L’armée israélienne a pénétré mercredi plus profondément dans Gaza-Ville, déployant soldats et chars dans le quartier de Sheikh Radwan, l’un des plus vastes et densément peuplés de l’enclave. Cette nouvelle avancée militaire accroît encore les déplacements massifs de civils, déjà confrontés à une situation humanitaire catastrophique.
Selon des habitants, des drones israéliens ont diffusé des messages ordonnant à la population de quitter la ville. Beaucoup ont pris la fuite à pied ou à bord de véhicules de fortune, alors qu’un million de Palestiniens seraient désormais menacés de déplacement forcé, d’après des estimations relayées par des organisations humanitaires.
L’armée israélienne a justifié cette opération par la nécessité d’éliminer toute menace visant Israël. Elle affirme que Gaza-Ville demeure un centre d’activité pour les combattants du Hamas et d’autres groupes armés. L’objectif affiché est de « détruire toute infrastructure terroriste » dans les zones urbaines, malgré la présence massive de civils.

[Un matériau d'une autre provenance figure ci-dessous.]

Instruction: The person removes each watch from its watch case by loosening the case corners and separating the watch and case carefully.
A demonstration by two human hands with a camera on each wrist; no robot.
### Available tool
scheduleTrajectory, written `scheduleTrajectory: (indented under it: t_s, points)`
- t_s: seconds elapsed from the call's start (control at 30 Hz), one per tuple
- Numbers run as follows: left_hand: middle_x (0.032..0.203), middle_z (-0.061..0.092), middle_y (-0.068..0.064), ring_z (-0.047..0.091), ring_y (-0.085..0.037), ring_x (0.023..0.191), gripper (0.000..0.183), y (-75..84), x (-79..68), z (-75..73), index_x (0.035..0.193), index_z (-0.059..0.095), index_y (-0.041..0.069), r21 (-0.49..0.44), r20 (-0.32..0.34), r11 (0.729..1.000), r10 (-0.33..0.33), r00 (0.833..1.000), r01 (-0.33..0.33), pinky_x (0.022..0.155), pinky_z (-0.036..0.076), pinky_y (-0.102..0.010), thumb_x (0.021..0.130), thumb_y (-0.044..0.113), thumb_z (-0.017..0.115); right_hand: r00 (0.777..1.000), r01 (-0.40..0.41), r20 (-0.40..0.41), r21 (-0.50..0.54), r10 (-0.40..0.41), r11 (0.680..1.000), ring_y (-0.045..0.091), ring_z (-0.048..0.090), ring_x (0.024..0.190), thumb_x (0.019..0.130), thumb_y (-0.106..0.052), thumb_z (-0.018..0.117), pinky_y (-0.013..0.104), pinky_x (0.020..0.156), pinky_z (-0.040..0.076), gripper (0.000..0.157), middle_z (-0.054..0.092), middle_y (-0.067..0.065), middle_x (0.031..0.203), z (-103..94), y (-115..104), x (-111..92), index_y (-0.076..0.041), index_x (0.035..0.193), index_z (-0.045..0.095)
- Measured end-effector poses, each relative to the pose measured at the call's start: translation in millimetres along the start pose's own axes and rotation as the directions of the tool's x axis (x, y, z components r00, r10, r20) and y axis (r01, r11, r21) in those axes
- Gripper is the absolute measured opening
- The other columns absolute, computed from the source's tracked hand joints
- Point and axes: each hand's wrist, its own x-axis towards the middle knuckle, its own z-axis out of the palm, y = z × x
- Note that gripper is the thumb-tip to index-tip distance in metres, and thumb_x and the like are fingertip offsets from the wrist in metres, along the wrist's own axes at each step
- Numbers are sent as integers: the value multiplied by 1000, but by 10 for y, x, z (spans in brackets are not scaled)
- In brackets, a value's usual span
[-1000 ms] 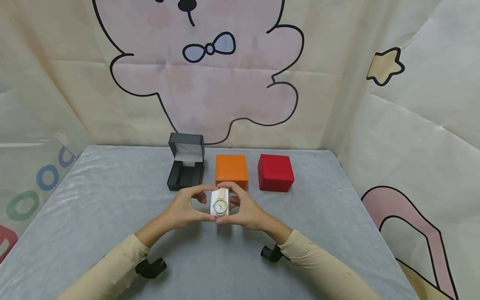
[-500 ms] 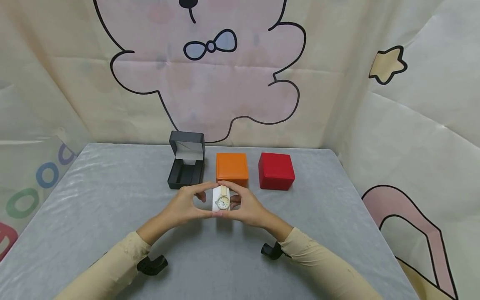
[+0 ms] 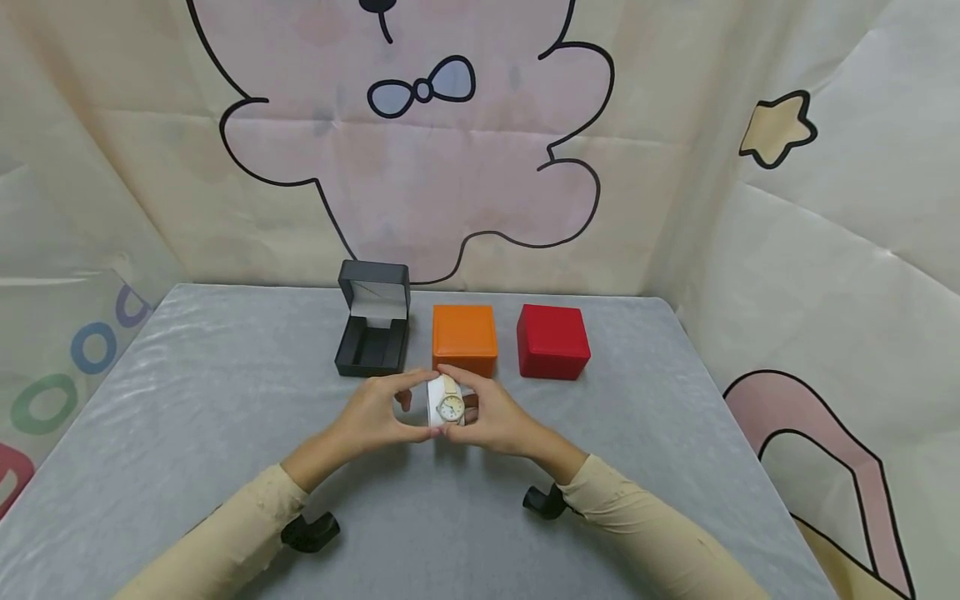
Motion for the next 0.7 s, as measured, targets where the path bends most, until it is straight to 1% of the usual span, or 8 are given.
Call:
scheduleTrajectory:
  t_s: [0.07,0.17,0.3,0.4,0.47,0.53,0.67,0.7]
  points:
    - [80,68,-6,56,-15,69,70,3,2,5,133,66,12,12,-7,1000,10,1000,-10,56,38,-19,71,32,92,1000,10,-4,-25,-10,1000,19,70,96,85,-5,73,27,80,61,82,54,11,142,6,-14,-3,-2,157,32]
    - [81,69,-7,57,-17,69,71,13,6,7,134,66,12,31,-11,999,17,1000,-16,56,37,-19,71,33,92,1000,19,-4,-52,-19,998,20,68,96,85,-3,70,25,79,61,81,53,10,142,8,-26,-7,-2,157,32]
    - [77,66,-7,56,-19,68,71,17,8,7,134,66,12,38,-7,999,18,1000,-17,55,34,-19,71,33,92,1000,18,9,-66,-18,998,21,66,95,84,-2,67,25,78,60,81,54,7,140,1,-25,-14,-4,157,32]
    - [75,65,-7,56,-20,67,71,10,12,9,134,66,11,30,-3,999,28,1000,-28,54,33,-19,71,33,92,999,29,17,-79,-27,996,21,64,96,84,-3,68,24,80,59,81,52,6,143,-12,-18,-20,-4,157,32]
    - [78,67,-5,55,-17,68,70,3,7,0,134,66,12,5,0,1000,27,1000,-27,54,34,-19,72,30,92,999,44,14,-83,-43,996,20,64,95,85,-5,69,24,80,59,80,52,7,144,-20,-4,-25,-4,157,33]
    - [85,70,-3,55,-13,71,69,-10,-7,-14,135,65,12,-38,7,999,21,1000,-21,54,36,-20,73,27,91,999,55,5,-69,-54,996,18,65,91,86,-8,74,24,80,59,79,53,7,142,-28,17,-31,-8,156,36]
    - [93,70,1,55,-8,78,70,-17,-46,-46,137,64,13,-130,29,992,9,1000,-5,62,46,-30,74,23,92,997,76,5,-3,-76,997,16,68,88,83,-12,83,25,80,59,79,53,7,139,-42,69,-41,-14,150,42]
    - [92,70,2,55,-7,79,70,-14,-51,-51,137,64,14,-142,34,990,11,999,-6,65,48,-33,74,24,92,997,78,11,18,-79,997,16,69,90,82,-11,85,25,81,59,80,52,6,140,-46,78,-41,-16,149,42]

Cette offensive survient dans un contexte d’escalade persistante depuis des mois. Les bombardements et incursions successives ont ravagé les infrastructures de la bande de Gaza, aggravant une crise humanitaire marquée par les pénuries d’eau, d’électricité et de soins médicaux. Les agences internationales mettent en garde contre une détérioration rapide de la situation, avec des familles entières contraintes de fuir à plusieurs reprises.
La communauté internationale suit de près cette nouvelle phase de l’offensive israélienne. Les appels à la protection des civils se multiplient, tandis que les perspectives d’un cessez-le-feu restent incertaines. Sheikh Radwan, désormais épicentre des combats, symbolise la gravité de la crise qui frappe Gaza et ses habitants.